O Poder Executivo não apresentou uma proposta, apenas ideias para debate, tendo inclusive flertado em diversos momentos com a volta da famigerada CPMF, o que acarretou a exoneração do Secretário da Receita Federal, Marcos Cintra.

No apagar das luzes de 2019 foi criada uma Comissão Mista para análise das duas PECs em conjunto com as ideias apresentadas pelo Poder Executivo, o que se reveste de uma boa iniciativa, pois dá direção aos trabalhos e unifica o trâmite, permitindo que os debates possam fluir com maior eficácia. Espera-se que a Comissão interaja com a sociedade a fim de aparar eventuais excessos arrecadatórios e inconstitucionalidades que estavam presentes nos dois projetos.

O excessivo foco na mudança constitucional tributária desvia a atenção do muito que há a ser feito no âmbito infraconstitucional, para melhorar o clima dos negócios. É uma pena que esse prisma de atuação não esteja na mira do governo.

Dois aspectos, contudo, não saem da alça de mira do Ministro Paulo Guedes. Restabelecer a incidência de imposto de renda sobre lucros ou dividendos, o que, se aprovado, modificará substancialmente o regime jurídico das empresas brasileiras, trazendo de volta o debate sobre DDL – Distribuição Disfarçada de Lucros, que havia sido soterrado desde 1994 (Projeto de Lei n° 6037/19), e acabar com dedução de gastos com saúde e educação no Imposto de Renda de Pessoas Físicas. Aguardemos.

Um assunto de relevo que decidido pelo Congresso em 2019 foi a Reforma da Previdência, cujos reflexos tributários já foram submetidos ao STF através de diversas ADIs nas quais se discute o efeito confiscatório da alíquota de 22% estabelecida para quem receber acima do teto constitucional de R$ 39 mil mensais. Embora todos saibamos que existem servidores públicos que recebem acima do teto constitucional, confesso ser curioso regular a matéria através da tributação; melhor seria usar o direito para impedir a existência de qualquer fura-teto, mas parece ter sido isso o que foi possível de ser feito. O relator das ADIs é o Ministro Roberto Barroso.

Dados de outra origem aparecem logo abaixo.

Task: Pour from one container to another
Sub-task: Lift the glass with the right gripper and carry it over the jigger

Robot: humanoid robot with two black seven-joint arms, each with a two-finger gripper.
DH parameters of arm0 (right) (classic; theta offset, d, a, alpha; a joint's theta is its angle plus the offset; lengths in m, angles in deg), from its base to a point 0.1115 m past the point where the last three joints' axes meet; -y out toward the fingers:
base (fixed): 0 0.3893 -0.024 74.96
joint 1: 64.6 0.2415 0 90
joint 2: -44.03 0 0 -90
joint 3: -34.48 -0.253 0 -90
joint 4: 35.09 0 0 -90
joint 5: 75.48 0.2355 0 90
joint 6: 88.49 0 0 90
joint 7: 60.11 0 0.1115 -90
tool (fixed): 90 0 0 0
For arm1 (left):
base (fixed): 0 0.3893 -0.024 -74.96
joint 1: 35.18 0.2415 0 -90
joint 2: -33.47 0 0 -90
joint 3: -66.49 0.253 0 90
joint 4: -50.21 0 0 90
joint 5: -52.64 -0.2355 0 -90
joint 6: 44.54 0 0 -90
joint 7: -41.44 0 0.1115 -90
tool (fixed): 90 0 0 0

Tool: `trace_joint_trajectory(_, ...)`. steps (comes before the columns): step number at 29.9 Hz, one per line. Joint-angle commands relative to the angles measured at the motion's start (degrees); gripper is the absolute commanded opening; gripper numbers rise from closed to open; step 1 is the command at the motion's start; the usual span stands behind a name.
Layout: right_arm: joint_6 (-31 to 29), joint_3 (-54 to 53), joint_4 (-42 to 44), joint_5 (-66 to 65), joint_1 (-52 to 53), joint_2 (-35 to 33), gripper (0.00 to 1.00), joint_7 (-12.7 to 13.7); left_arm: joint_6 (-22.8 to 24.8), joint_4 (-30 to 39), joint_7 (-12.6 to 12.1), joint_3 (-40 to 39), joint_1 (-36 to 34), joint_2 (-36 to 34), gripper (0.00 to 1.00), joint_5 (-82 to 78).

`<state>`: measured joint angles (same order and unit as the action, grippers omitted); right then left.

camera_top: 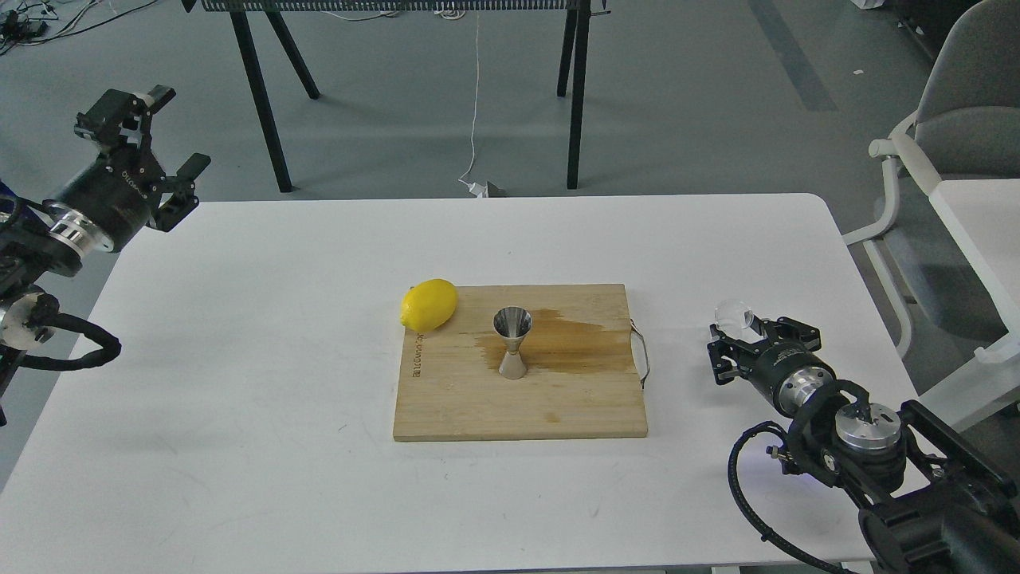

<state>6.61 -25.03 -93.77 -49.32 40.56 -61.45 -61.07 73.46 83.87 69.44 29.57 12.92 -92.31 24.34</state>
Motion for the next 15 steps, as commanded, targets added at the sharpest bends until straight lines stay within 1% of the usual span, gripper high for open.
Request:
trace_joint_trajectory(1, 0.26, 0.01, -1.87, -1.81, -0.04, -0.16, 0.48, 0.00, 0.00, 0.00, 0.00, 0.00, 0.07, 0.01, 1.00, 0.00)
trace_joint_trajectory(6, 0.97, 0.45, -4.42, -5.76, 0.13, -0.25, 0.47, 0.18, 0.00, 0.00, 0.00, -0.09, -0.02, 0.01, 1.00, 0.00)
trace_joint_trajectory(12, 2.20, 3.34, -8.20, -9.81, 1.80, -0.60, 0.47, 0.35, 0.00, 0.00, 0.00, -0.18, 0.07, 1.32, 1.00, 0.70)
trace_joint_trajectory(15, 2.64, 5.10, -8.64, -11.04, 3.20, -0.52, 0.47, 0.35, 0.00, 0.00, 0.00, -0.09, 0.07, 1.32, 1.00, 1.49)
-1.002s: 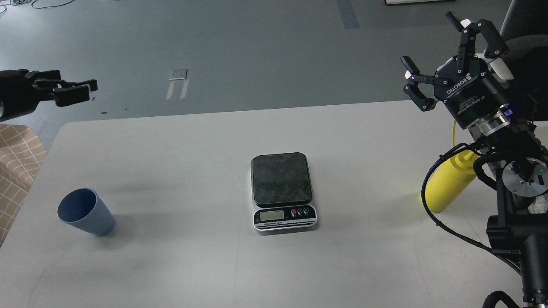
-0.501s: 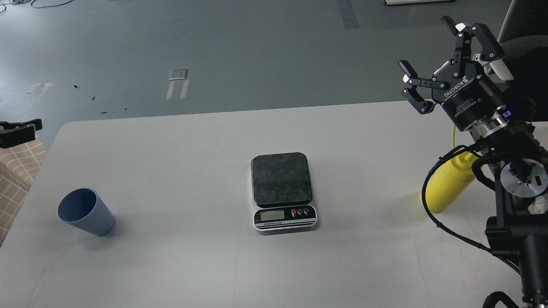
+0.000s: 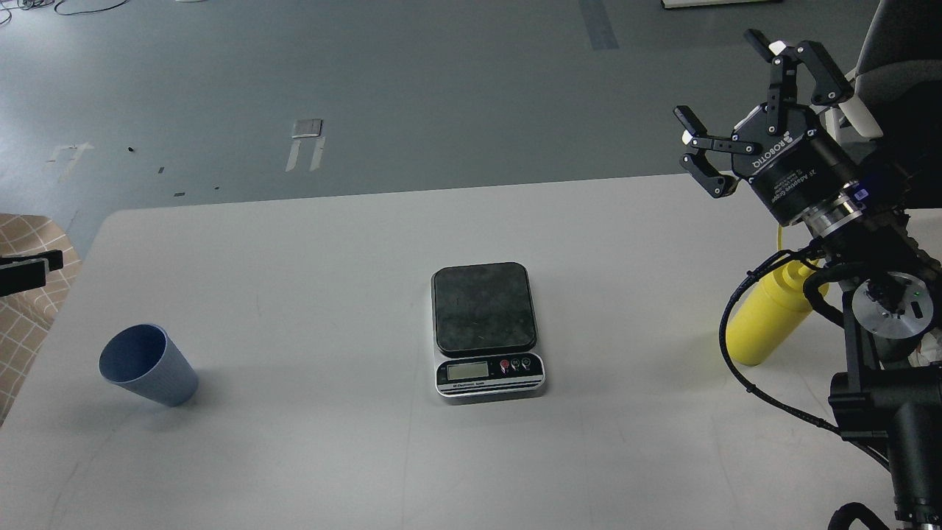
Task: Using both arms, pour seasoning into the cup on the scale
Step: 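Swing the left arm outward and lower the left gripper toward the blue cup, then close the left gripper around the blue cup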
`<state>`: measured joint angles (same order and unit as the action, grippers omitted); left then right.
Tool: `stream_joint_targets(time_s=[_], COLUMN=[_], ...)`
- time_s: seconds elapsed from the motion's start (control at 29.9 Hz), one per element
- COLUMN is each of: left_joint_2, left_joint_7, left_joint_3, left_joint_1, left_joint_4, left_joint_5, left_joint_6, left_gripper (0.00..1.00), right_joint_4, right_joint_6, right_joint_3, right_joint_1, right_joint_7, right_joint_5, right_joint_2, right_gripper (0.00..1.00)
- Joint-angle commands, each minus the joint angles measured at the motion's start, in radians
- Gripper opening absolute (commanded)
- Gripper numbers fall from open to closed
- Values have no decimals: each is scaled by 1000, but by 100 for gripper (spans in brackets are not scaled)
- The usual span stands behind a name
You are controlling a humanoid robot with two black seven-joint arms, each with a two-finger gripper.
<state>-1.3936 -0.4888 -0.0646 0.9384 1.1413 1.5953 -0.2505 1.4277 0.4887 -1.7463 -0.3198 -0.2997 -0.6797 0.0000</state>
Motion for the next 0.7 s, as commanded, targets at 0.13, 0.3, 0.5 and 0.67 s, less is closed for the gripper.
stream_joint_targets(time_s=[0.13,0.3,0.5,0.67], left_joint_2=[-15,-28,-21,1], left_joint_7=[0,0,0,0], left_joint_3=[8,11,11,9], left_joint_1=[-3,-19,-95,-101], left_joint_4=[75,112,135,137], left_joint_5=[-1,-1,-1,-5], left_joint_6=[-29,-36,-35,-24], left_gripper=[98,98,98,98], right_joint_4=[2,7,20,23], right_joint_6=[0,0,0,0], right_joint_3=[-1,1,1,1], right_joint_1=[8,16,25,28], right_joint_7=[-1,-1,-1,-1], right_joint_5=[0,0,-1,-6], right_joint_2=[0,0,0,0], right_gripper=[100,100,100,100])
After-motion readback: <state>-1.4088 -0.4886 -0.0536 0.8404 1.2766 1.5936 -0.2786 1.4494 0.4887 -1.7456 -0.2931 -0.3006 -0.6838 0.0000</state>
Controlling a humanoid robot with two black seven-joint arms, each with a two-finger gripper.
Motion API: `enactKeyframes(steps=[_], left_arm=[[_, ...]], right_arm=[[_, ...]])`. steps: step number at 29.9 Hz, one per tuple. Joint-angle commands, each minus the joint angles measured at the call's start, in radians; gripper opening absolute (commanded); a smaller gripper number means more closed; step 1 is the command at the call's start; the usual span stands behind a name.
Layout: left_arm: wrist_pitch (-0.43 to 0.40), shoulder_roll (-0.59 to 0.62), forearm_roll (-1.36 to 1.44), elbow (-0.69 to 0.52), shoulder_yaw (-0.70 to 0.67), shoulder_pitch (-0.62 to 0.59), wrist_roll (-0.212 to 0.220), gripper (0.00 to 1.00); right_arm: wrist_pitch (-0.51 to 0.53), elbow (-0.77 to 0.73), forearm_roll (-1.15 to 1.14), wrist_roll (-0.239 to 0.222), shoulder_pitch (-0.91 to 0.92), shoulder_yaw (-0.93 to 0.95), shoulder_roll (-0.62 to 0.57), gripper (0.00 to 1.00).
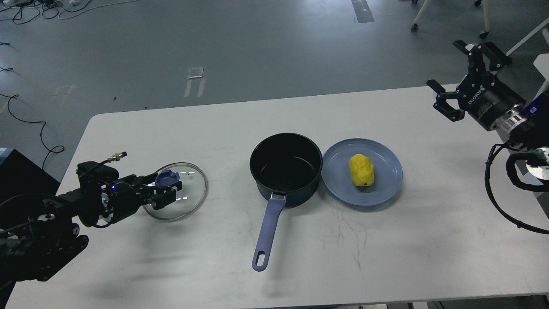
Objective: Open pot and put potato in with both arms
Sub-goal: 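Release the lid and raise the left gripper away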
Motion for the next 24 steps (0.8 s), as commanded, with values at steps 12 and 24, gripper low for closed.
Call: enactKeyframes(steps=[12, 24], left_arm=[[-0.428, 0.129, -0.783, -0.159, -0.012, -0.308, 0.000, 0.98], [-0.504, 0.092, -1.166, -0.173, -0.014, -0.320, 0.000, 0.98]], right_arm=[[0.000, 0.120, -0.140, -0.001, 0.082, -0.018, -0.144, 1.00], [0.000, 0.209, -0.707, 0.000, 0.583, -0.524, -0.132, 1.00]])
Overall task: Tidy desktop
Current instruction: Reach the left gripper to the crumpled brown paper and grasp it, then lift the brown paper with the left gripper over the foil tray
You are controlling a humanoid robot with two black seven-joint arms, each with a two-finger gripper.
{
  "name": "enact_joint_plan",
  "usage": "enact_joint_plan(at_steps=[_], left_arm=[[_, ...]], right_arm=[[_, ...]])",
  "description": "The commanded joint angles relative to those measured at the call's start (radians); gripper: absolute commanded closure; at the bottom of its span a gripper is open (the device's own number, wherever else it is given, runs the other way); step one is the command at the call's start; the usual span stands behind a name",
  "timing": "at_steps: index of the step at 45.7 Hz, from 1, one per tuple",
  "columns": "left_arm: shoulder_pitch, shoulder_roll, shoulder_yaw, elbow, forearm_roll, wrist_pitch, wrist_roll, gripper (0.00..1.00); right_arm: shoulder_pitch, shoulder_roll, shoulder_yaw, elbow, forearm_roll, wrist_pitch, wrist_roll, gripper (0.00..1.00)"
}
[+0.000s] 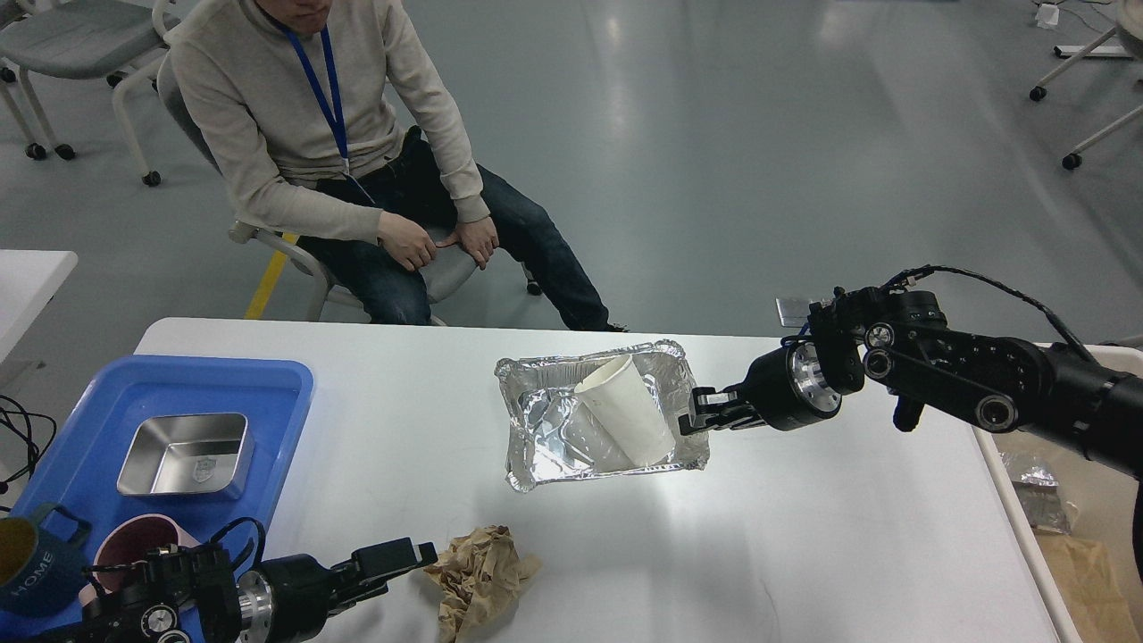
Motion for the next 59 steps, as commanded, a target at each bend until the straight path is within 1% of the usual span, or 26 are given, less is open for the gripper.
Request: enact_joint_plan(at_steps=[1,8,21,30,35,38,41,45,50,51,53,55,59], left_arm=[[0.002,-0.027,0.001,0.011,-0.001,0.0,0.0,0.04],[0.005,-0.041,0.001,0.013,0.002,0.002,-0.002,0.04],[0.011,-0.113,0.002,0.054,0.005,0.01,0.0,0.04],[0.03,-0.128,0.002,0.059,0.013,0.02,0.0,0.05],[0.031,-0.153,0.016,0.064,0.034,0.036,0.007,0.08],[0.031,-0.156,0.037,0.06,0.067,0.049,0.023,0.13],[0.036,-0.156,0.043,0.06,0.087,0.059,0.04,0.24],[0.036,-0.165,0.047,0.06,0.088,0.06,0.046,0.37],[0.036,-0.168,0.047,0.06,0.09,0.062,0.049,0.57],[0.034,-0.168,0.047,0.06,0.091,0.062,0.058,0.64],[0.036,-0.167,0.045,0.062,0.091,0.062,0.061,0.7],[0.036,-0.167,0.04,0.062,0.09,0.063,0.061,0.76],[0.036,-0.167,0.037,0.062,0.09,0.063,0.059,0.82]], right_arm=[[0.0,0.002,0.0,0.0,0.0,0.0,0.001,1.0],[0.0,-0.001,0.003,0.003,0.0,0.0,-0.001,1.0],[0.0,0.0,0.006,0.005,0.0,0.0,0.001,1.0],[0.0,-0.001,0.006,0.005,0.0,0.0,0.001,1.0],[0.0,0.0,0.008,0.005,0.0,-0.001,-0.001,1.0],[0.0,0.0,0.008,0.005,0.0,-0.001,0.001,1.0],[0.0,-0.001,0.015,0.005,0.0,0.0,0.001,1.0],[0.0,-0.001,0.017,0.005,0.0,-0.001,0.001,1.0],[0.0,-0.001,0.017,0.005,0.0,0.0,0.001,1.0],[0.0,-0.001,0.017,0.005,0.0,-0.001,0.001,1.0],[0.0,-0.001,0.017,0.005,0.0,-0.001,-0.001,1.0],[0.0,-0.001,0.017,0.005,0.0,0.0,0.001,1.0],[0.0,0.0,0.017,0.005,0.0,0.0,-0.001,1.0]])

Também foi destaque a propalada determinação do Poder Executivo de não aprovar mais qualquer Refis. Todavia, foi editada a Medida Provisória 899, que regula a transação tributária, denominada de contribuinte legal, que cria uma espécie de Refis permanente, pois permite que o Poder Executivo, a qualquer momento, lance um edital para que os contribuintes que nele se enquadrem obtenham parcelamentos e redução de multas e juros. Sem dúvida é uma iniciativa positiva, mas o afastamento do Poder Legislativo de todo esse processo é um salvo conduto para o Poder Executivo incluir quem bem entender nesse rol. É muito poder concedido ao Executivo sem o contrapeso institucional do Legislativo.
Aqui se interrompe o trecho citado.